Up Against a Brick Wall

Last week, Mural Arts Philadelphia unveiled Portraits of Justice, a public art project to engage ordinary citizens in conversations about transforming the criminal justice system.

Portraits of Justice - MSB

Jeffrey Krimes and Russell Craig’s powerful murals overlook the statue of Frank Rizzo, a former police commissioner who had close ties with Italian mobsters and hung out at Black Mafia-owned joints on “The Strip” in West Philly. As mayor, Rizzo was sued by the U.S. Department of Justice for a pattern of police brutality that “shocks the conscience.”

#FrankRizzo - Philadelphia Inquirer Headlines

The murals’ bricks represent barriers to reentry. With their close proximity to Rizzo, the background brings to mind the former police commissioner gloating that his officers ordered Black Panthers up against a brick wall and forced them to strip naked in front of the news cameras. The August 31, 1970 incident is one of the many reasons Rizzo is loathed by African Americans.

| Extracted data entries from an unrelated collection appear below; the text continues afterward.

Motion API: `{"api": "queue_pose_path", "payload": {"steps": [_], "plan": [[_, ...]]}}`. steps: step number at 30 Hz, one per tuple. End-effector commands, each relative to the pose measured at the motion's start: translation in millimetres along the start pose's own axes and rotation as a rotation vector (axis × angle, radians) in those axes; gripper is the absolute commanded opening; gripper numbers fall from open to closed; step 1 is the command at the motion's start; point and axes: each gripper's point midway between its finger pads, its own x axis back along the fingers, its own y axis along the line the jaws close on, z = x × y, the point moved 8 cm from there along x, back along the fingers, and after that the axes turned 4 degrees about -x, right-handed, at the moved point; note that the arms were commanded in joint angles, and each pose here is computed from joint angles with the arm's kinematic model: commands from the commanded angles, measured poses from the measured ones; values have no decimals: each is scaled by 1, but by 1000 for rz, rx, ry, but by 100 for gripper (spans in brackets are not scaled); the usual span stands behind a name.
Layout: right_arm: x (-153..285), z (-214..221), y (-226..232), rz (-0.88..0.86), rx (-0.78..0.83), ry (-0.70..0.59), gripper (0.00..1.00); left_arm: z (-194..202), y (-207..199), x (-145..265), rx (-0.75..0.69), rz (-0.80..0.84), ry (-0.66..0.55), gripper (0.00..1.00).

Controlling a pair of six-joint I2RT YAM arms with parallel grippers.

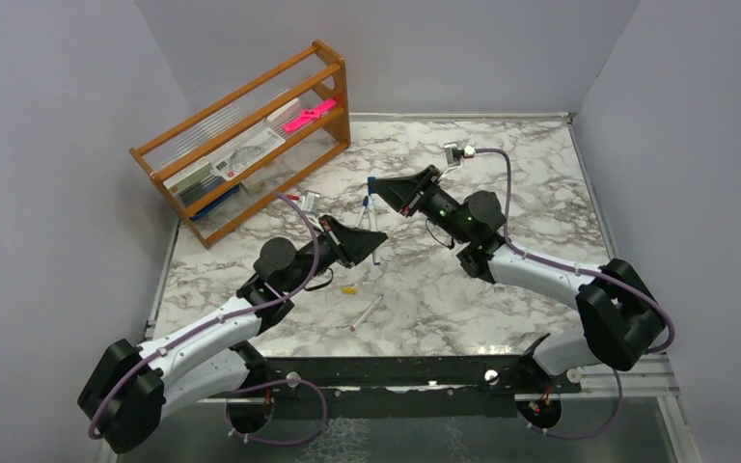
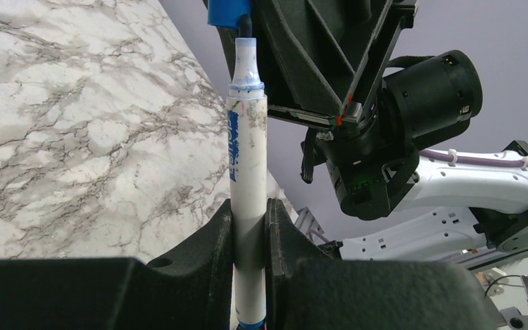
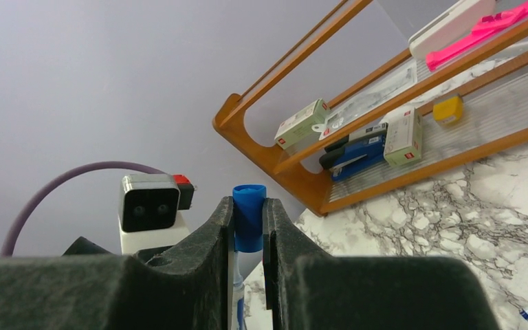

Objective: Insert the pens into the pen caps

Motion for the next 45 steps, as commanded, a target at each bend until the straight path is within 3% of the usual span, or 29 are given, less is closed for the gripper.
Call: {"api": "queue_pose_path", "payload": {"steps": [1, 33, 45], "plan": [[-7, -12, 13, -70, 34, -23, 2, -7, -11, -1, -33, 58, -25, 0], [23, 7, 5, -45, 28, 51, 2, -12, -7, -13, -65, 22, -41, 0], [34, 9, 15, -99, 67, 89, 2, -20, -6, -19, -273, 35, -60, 0]]}}
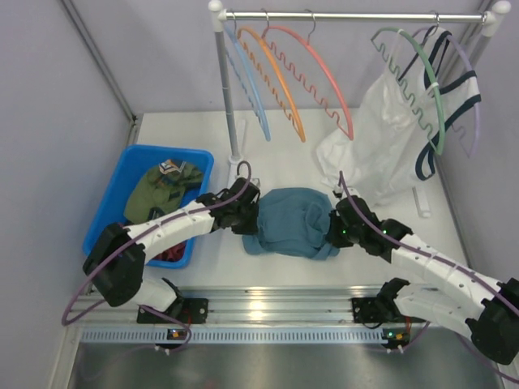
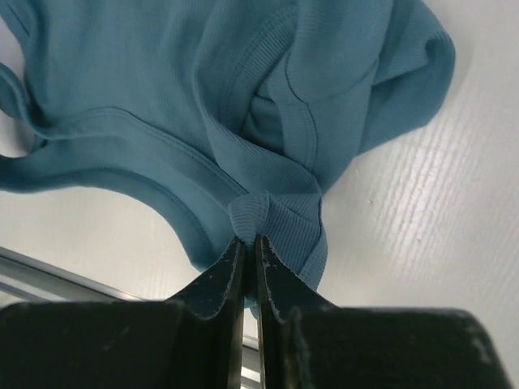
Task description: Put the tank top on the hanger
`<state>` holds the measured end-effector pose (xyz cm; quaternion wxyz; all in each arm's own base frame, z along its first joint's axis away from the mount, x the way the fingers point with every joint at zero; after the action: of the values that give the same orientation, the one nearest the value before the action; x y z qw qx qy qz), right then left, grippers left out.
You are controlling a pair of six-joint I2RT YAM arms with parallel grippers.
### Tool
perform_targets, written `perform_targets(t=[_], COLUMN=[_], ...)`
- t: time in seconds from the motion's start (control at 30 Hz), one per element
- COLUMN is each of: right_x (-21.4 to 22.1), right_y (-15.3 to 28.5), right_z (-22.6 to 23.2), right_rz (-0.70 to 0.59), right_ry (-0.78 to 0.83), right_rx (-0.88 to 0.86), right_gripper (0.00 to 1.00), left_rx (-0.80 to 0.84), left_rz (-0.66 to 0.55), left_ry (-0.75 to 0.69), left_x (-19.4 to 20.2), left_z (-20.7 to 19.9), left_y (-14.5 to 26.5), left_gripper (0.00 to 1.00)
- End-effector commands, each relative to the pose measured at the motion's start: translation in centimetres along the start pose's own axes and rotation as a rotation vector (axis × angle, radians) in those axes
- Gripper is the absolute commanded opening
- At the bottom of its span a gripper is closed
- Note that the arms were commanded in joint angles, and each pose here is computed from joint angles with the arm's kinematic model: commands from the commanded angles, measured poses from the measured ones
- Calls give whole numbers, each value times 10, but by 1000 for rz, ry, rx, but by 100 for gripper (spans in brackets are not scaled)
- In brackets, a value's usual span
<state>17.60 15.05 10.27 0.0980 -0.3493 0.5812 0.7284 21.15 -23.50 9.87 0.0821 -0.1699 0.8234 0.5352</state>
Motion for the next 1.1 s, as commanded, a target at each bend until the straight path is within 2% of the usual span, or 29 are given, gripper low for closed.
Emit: perform_targets(t=[0.0, 0.07, 0.1, 0.23, 0.43, 0.5, 0.6, 0.93, 0.97, 1.03, 1.07], right_x=[-37, -41, -42, -47, -52, -61, -76, -143, -160, -174, -193], right_y=[2, 4, 5, 8, 15, 25, 45, 147, 168, 179, 203], right_z=[24, 24, 23, 18, 18, 18, 18, 21, 21, 16, 16], right_rz=[-134, -152, -157, -158, -137, -182, -245, -441, -498, -504, -566], right_ry=[-28, -20, -18, -14, 6, 11, 36, 157, 155, 170, 170], right_rx=[-105, -103, -100, -67, -52, -62, -75, -104, -104, -55, -53], right_gripper=[5, 11, 17, 31, 44, 54, 64, 65, 65, 64, 61], left_rx=[141, 142, 145, 147, 131, 134, 144, 171, 171, 181, 187], left_rz=[-18, -19, -29, -61, -95, -102, -112, -135, -135, -143, -146], left_ry=[-1, -8, -8, -22, -44, -55, -64, -67, -67, -66, -66], left_x=[-4, -3, -4, -10, -18, -19, -22, -25, -24, -25, -26], left_z=[-34, -35, -35, -36, -35, -36, -39, -42, -42, -43, -44], left_y=[-5, -5, -2, 9, 26, 32, 40, 62, 63, 67, 69], left_gripper=[2, 9, 17, 31, 38, 39, 40, 40, 40, 40, 40])
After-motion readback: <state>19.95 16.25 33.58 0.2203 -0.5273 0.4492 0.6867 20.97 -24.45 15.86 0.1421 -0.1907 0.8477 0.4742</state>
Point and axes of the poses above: each gripper's point midway between its finger pads, its own y axis back along the fingers, its own z axis along the line the jaws close on, x = y × z, the point moved 2 cm from there along y, back along the fingers, and after that the axes turned 15 degrees about y, right-handed, at the moved point
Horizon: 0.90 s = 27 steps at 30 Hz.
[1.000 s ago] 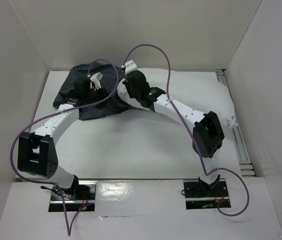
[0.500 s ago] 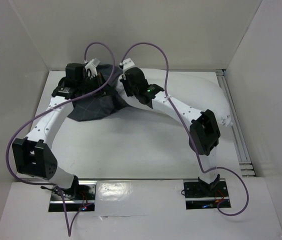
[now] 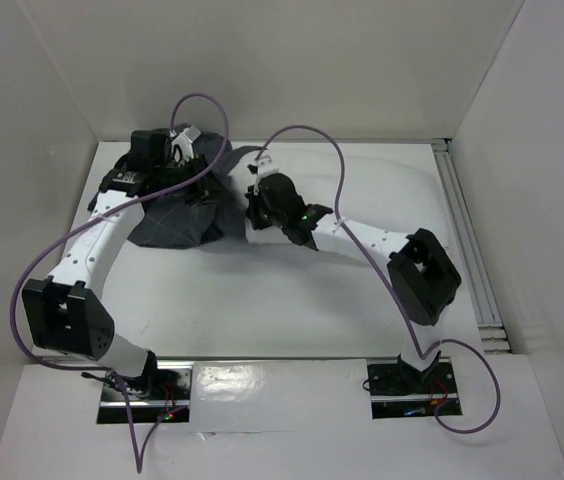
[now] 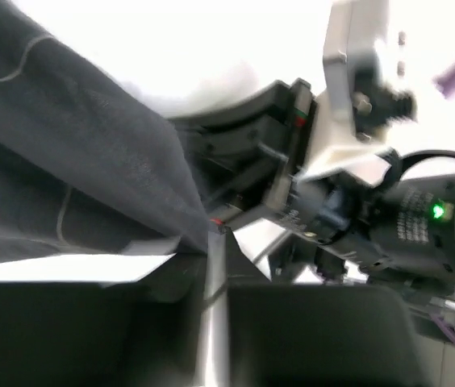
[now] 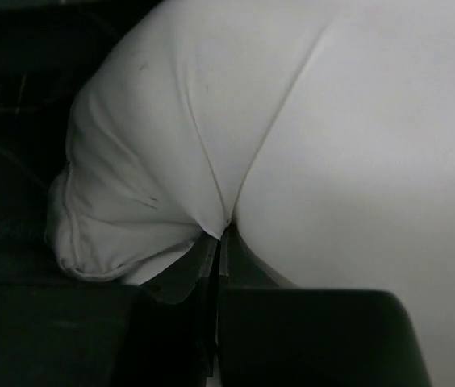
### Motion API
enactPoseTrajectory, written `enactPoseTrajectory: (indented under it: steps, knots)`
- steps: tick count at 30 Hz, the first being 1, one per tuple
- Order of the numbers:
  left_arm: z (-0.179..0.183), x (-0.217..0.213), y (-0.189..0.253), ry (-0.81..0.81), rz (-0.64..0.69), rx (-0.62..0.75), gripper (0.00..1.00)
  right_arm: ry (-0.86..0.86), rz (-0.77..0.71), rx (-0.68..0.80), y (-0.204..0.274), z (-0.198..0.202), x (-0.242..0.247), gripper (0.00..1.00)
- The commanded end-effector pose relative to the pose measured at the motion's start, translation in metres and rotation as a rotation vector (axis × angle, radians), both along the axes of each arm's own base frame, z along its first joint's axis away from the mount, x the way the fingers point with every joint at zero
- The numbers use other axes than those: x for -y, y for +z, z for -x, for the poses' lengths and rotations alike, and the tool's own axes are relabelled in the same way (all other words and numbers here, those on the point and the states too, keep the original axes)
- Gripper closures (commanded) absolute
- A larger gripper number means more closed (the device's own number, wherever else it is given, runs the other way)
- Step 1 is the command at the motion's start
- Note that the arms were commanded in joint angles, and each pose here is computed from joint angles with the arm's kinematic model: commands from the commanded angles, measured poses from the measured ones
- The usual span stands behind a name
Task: Put the pillow into the pillowcase
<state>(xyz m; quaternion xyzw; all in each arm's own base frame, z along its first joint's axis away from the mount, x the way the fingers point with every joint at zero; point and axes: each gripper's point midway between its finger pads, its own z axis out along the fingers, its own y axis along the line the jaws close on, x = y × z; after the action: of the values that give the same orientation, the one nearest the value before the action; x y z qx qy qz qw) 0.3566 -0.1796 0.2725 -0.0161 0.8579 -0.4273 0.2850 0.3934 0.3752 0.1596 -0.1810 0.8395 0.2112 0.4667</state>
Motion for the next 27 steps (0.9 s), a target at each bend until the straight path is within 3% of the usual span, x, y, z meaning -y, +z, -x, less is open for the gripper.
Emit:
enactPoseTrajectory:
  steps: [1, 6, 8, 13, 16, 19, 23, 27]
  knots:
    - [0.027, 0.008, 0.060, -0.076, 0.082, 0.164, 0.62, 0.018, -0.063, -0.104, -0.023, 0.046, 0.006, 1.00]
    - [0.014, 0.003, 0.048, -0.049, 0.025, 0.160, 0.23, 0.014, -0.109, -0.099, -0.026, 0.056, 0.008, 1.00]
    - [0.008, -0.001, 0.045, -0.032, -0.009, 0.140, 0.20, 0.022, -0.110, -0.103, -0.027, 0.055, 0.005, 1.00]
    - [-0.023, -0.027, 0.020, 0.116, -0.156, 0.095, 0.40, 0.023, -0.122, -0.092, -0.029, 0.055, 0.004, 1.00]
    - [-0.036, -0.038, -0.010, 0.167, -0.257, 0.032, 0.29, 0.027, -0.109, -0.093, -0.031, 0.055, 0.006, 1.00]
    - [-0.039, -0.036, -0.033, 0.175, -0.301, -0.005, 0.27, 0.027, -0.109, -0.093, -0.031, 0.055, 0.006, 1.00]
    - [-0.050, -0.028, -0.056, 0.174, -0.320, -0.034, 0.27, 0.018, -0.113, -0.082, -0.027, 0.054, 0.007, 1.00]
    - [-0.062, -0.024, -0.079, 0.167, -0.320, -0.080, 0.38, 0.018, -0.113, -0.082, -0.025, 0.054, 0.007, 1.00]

Black Panthners Forced to Strip - August 31, 1970

The murals are designed to empower the public to reimagine a criminal justice system that is more than “just us.” To my surprise, they helped me reimagine a Thomas Paine Plaza without the Rizzo statue. The sheer size of the murals and the facial expressions are a silent rebuke to the monument to racial injustice. Tellingly, the family-commissioned hunk of junk has to be caged to protect it from the public.